→ **PROBLEM TO WORK ON**: Repeat only what appears from the line containing "Would it be possible for you to identify the red-brown" through the last line of the listing below, exactly as written.
──────────
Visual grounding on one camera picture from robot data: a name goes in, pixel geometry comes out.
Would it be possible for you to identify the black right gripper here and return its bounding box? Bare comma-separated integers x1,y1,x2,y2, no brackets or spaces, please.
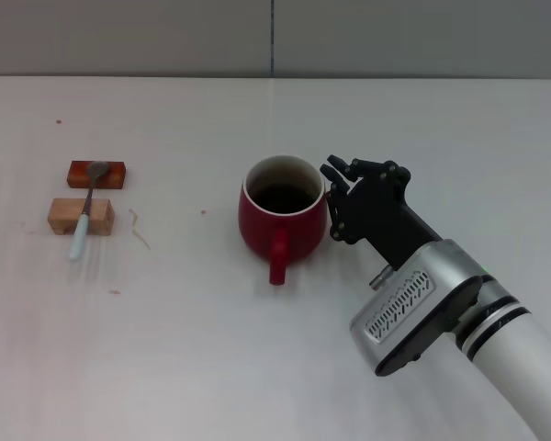
320,154,444,273

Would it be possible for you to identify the red ceramic cup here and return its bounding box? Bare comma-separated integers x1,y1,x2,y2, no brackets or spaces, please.
237,155,328,287

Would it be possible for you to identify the spoon with light blue handle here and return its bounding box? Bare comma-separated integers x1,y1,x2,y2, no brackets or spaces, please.
69,161,110,262

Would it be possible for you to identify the dark coffee liquid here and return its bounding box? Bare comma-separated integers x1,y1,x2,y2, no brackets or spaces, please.
248,182,318,215

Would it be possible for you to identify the red-brown wooden block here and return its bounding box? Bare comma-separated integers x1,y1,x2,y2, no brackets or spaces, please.
66,160,128,190

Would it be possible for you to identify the light wooden block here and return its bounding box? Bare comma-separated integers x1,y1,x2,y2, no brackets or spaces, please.
47,197,116,235
──────────
→ **PROBLEM SOLUTION**:
Would it be possible for you to identify the red-brown wooden block here and return its bounding box? Bare comma-separated integers x1,y1,x2,y2, no brackets or spaces, please.
66,160,128,190

Would it be possible for you to identify the light wooden block here and return its bounding box? Bare comma-separated integers x1,y1,x2,y2, no brackets or spaces, please.
47,197,116,235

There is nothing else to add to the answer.